Friday, November 13, 2009
Making It Right with Oprah
Sarah Palin finally said yes to Oprah. Every time Oprah is in the news, which is nearly everyday, I suffer a cringe of shame and regret. Why? -- you might rightfully ask if you cared one whit about my regrets. A badly ended affair? An unpaid loan? A business deal gone south? No. I'm afraid much worse than any of that. To get this monkey off my back once and for all I will confess to you here and now that I once said no to Oprah. I shall give you a moment to collect yourself.
It was the spring of 1996. I had been on a three week publicity tour for my book The Free Fall of Webster Cummings followed by a two week roving television shoot for the PBS series Travels on America's Historic Trails. I was exhausted and homesick. My 11-year-old son and my fiance -- now my wife -- back in Alaska were on my mind constantly. I promised them the minute I got home we'd load up the boat and head across to the wild side of Kachemak Bay for a few days of being just us. There had been delays and schedule changes and they seemed dubious. I promised them I would not mess it up again.
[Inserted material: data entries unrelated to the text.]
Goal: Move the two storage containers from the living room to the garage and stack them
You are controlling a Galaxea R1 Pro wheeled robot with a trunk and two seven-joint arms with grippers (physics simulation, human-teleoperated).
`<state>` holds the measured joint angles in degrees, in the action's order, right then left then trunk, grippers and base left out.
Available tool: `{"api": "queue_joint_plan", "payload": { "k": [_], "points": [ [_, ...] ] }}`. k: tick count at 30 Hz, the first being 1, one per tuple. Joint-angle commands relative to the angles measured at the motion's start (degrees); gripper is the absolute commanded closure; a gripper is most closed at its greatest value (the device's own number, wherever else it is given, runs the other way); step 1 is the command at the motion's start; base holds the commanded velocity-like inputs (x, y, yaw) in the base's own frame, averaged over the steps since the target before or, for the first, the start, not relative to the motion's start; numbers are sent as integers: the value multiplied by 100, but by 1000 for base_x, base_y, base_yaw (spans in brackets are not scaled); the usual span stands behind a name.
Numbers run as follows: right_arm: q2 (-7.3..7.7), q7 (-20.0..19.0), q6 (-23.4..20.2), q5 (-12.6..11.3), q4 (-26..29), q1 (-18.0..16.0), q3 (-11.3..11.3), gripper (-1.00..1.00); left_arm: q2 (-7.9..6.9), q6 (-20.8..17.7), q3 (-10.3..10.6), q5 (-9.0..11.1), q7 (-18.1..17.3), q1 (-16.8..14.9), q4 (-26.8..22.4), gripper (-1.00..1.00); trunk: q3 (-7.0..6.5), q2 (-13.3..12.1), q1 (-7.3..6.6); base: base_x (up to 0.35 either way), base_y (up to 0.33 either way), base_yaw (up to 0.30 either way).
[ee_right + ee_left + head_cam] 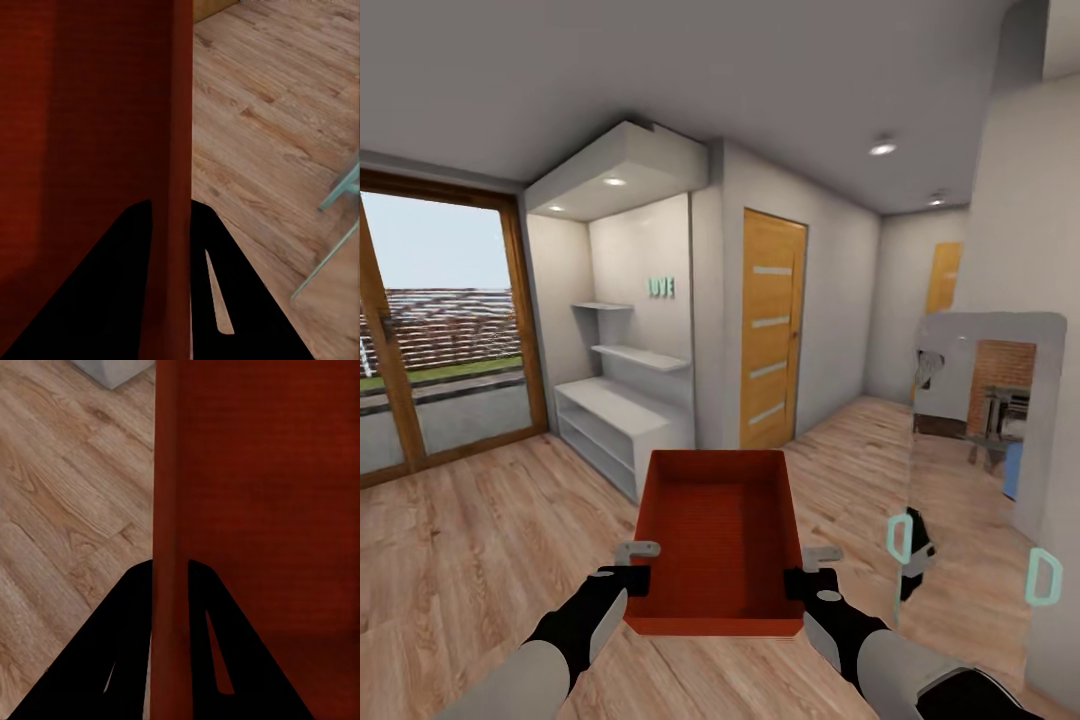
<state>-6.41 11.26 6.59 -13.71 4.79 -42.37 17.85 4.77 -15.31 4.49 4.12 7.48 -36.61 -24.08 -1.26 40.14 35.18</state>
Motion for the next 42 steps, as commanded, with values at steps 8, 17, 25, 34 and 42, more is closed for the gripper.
{"api": "queue_joint_plan", "payload": {
  "k": [8, 17, 25, 34, 42],
  "points": [
    [17, -10, 12, -44, 4, 0, -36, 100, -152, -34, -379, 45, 71, -4, -18, 100, 1, 2, 5, 325, 0, 0],
    [2, -10, 8, -39, 4, 0, -36, 100, -152, -34, -379, 45, 73, -4, -18, 100, 1, 2, 5, 325, 64, -54],
    [-1, -10, 0, -35, 4, 0, -36, 100, -152, -34, -379, 45, 77, -4, -24, 100, 1, 2, 5, 325, 137, -273],
    [-1, -10, 0, -35, 4, 0, -36, 100, -159, -34, -379, 46, 76, -4, -27, 100, 1, 2, 5, 318, 187, -282],
    [0, -10, 0, -35, 4, 0, -36, 100, -159, -34, -380, 46, 77, -4, -27, 100, 1, 2, 5, 317, 189, -282]
  ]
}}
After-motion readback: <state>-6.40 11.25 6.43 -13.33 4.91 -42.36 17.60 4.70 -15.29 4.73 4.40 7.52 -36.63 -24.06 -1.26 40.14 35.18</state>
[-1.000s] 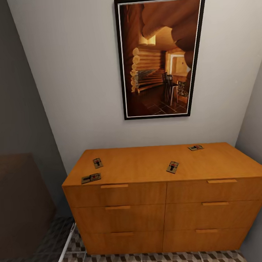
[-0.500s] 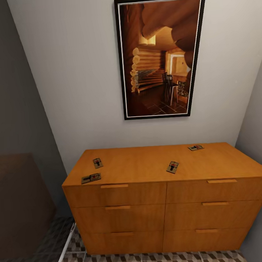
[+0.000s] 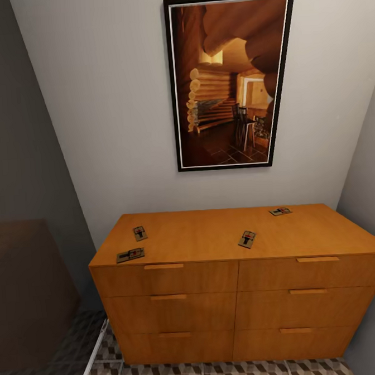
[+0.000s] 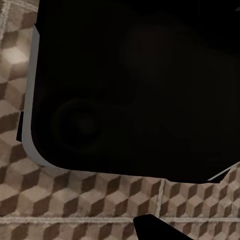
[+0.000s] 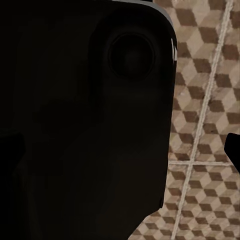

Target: Take the four mousetraps from the cabinet in the bathroom and place them on the bathroom floor. Make sure all four end up on the same floor surface, and ensure that at least two of them are either under or directly next to the same bathroom sink.

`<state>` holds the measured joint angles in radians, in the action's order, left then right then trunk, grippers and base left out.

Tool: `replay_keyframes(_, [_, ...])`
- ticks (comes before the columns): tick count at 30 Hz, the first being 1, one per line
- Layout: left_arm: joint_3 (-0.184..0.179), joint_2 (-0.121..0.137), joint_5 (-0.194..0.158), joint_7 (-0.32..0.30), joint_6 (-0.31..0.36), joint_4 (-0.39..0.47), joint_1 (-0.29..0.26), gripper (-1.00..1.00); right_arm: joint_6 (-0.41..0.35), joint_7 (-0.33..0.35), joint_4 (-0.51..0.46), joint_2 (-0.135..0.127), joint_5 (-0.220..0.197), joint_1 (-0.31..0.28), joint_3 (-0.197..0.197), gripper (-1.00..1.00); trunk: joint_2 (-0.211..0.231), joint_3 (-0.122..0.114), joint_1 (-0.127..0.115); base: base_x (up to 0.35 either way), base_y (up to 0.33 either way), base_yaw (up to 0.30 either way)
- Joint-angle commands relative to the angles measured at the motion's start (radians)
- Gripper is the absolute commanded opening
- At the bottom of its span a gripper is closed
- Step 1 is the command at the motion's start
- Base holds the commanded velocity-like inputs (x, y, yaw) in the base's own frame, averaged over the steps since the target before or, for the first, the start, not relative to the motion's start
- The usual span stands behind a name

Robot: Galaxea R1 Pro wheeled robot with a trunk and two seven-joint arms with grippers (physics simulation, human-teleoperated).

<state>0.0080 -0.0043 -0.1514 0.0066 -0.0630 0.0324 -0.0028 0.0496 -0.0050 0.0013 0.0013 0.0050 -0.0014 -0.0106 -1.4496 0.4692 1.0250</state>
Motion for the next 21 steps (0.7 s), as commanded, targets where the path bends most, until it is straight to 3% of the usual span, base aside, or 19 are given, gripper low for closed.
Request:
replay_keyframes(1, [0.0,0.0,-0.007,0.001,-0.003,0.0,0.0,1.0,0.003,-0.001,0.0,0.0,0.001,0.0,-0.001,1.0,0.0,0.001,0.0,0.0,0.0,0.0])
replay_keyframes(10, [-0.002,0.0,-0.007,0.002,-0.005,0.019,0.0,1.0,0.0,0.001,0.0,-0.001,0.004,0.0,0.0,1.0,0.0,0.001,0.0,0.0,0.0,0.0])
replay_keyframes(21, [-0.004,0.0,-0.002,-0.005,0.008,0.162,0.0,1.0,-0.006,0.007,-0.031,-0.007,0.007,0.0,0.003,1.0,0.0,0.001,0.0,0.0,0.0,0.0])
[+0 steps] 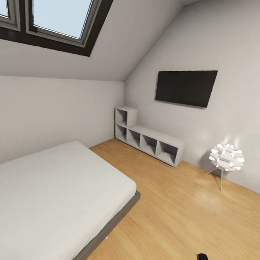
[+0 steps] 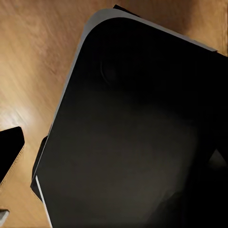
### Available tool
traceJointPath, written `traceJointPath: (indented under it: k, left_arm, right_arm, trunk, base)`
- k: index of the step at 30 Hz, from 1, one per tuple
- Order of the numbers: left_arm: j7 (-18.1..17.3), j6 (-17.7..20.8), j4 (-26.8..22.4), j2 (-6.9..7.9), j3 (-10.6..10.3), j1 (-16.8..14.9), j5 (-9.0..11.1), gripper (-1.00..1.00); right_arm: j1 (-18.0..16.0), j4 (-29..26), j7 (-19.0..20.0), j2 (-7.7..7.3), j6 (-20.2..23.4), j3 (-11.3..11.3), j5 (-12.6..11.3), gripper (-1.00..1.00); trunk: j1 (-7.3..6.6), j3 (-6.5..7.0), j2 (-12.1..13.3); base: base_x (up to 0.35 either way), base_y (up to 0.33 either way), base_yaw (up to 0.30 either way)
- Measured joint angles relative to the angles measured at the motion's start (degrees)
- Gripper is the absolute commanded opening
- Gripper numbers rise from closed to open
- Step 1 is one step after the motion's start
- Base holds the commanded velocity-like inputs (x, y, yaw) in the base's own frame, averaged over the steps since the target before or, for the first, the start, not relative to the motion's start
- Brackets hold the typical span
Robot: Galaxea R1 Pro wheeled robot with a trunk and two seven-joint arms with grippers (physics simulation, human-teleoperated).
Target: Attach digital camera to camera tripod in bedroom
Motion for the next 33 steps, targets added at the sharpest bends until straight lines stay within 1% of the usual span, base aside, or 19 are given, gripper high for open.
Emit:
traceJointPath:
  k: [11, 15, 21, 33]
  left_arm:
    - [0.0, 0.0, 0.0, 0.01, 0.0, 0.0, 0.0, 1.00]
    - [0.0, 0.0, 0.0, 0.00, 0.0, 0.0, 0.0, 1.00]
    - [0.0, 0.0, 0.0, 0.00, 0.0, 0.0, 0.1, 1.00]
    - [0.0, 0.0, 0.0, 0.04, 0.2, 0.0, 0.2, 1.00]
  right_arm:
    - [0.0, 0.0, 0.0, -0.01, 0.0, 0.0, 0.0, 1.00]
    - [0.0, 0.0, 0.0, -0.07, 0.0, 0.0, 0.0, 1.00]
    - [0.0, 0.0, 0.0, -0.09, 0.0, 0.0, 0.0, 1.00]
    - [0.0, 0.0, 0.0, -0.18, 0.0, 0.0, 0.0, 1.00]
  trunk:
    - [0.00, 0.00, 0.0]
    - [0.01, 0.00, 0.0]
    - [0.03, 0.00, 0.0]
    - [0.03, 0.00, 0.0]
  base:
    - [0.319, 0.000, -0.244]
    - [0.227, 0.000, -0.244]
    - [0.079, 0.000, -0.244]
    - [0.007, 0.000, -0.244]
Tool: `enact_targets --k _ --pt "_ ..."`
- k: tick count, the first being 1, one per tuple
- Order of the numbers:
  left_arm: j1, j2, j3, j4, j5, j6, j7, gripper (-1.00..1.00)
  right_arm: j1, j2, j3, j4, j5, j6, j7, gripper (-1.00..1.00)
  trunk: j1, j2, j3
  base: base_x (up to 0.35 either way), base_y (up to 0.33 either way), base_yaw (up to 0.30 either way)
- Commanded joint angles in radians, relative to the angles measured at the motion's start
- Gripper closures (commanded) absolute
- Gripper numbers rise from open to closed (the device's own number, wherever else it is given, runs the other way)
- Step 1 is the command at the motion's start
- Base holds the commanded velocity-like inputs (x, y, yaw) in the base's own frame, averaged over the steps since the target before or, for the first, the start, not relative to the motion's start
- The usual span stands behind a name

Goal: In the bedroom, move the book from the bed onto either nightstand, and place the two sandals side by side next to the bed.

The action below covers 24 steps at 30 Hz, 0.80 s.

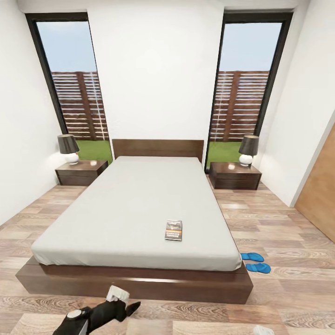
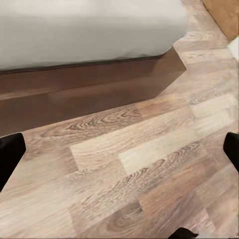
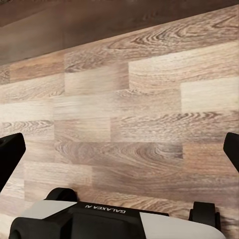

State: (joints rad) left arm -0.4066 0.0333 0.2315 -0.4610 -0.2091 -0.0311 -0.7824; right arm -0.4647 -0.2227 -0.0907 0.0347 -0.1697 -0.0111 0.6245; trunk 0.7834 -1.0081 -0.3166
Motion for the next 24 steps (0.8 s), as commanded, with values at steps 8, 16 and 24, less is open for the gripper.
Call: enact_targets --k 8,16,24 --pt "-0.003 -0.092 0.003 -0.405 0.063 0.259 -0.073 -1.00 -0.002 -0.001 -0.008 0.003 -0.001 -0.001 0.004 -1.00 0.000 -0.001 -0.001 0.000 0.000 0.000" --pt "-0.003 -0.101 0.005 -0.482 0.062 0.297 -0.204 -1.00 -0.002 -0.012 -0.010 0.002 -0.002 0.002 0.013 -1.00 0.000 -0.001 -0.001 0.035 0.000 0.000" --pt "-0.003 -0.101 0.007 -0.484 0.064 0.299 -0.208 -1.00 -0.002 -0.016 -0.013 0.002 -0.004 0.002 0.011 -1.00 0.000 -0.001 -0.001 0.001 0.000 0.000"
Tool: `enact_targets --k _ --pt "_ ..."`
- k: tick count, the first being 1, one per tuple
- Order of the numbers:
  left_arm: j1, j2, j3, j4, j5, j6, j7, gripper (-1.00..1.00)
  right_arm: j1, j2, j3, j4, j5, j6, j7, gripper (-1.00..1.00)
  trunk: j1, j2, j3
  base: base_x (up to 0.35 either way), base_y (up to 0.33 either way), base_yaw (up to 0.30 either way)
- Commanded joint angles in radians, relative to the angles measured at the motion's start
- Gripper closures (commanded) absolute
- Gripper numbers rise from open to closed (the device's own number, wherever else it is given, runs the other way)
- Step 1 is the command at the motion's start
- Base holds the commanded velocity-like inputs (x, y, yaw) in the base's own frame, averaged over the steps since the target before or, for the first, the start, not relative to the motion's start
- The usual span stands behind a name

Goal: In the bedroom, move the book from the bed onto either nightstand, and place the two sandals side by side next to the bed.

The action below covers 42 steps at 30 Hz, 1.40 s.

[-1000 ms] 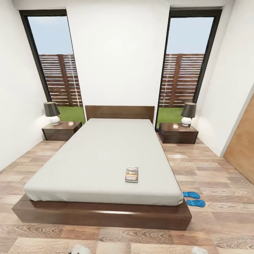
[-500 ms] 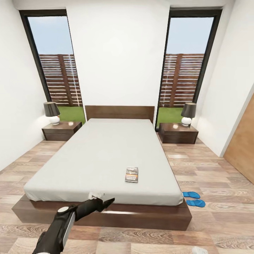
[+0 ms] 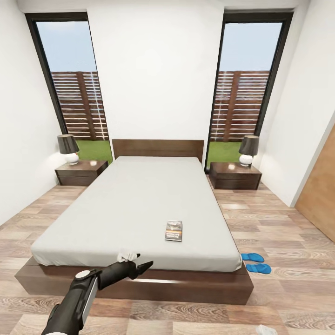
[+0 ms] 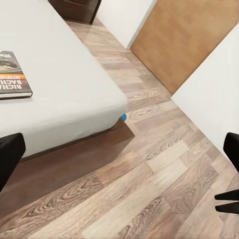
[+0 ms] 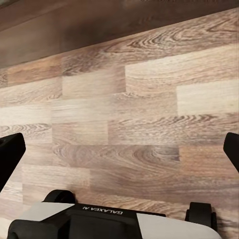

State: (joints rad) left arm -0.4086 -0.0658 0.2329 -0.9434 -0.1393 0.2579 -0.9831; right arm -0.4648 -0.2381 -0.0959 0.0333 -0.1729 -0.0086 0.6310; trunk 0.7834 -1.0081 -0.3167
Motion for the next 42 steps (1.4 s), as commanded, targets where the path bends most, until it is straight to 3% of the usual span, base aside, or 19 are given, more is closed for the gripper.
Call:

The day I arrived home I went immediately to the garage and started getting gear together. God it was good to be home. The phone rang and a very nice producer from Oprah informed me in a congratulatory tone that Oprah wanted me on her show. I had a fishing pole in one hand the phone in the other. Oprah was a kingmaker even then. My book wasn't doing so well and certainly needed the juice. I let too much time pass, but finally asked, "When?"
"The day after tomorrow!"
"Where?"
"Here in Chicago. We'll pay all your travel expenses and have a flight booked for you in the morning."
It didn't seem like such a hard decision to make at the time. I'd promised my family. I was exhausted. I could taste the bay from where I stood.
"Is there another day we could do it?"
"No." She said, without ambivalence.
"Now or never?" says I.
"Never."
I heard later that no one says no to Oprah. And if you do you are dead to her. Or at least dead to her show. I don't know if that's the least bit true. I do know that book sold fewer copies than any of my titles before or since. It was remaindered only a couple years later without even appearing in soft cover. I still have about twenty cases of them in my basement.
So every time I hear her name my Oprah Shame Spiral begins to churn. Like today. And I work through it the same way I always do -- I remember three wonderful spring days across the bay with my family. Sure, there were plenty of those at many other times and only one Oprah, but that one needed to happen. More than Oprah did. That's true even now as I sit here actually in Chicago on my way west to see that same son. He's now 24 and I get as homesick for him now as I ever did.
We're going to have dinner tonight and I'll have to ask him if he remembers that one trip to the cabin. I'll bet he remembers it more than Oprah remembers me saying no to her. Ain't that right, O?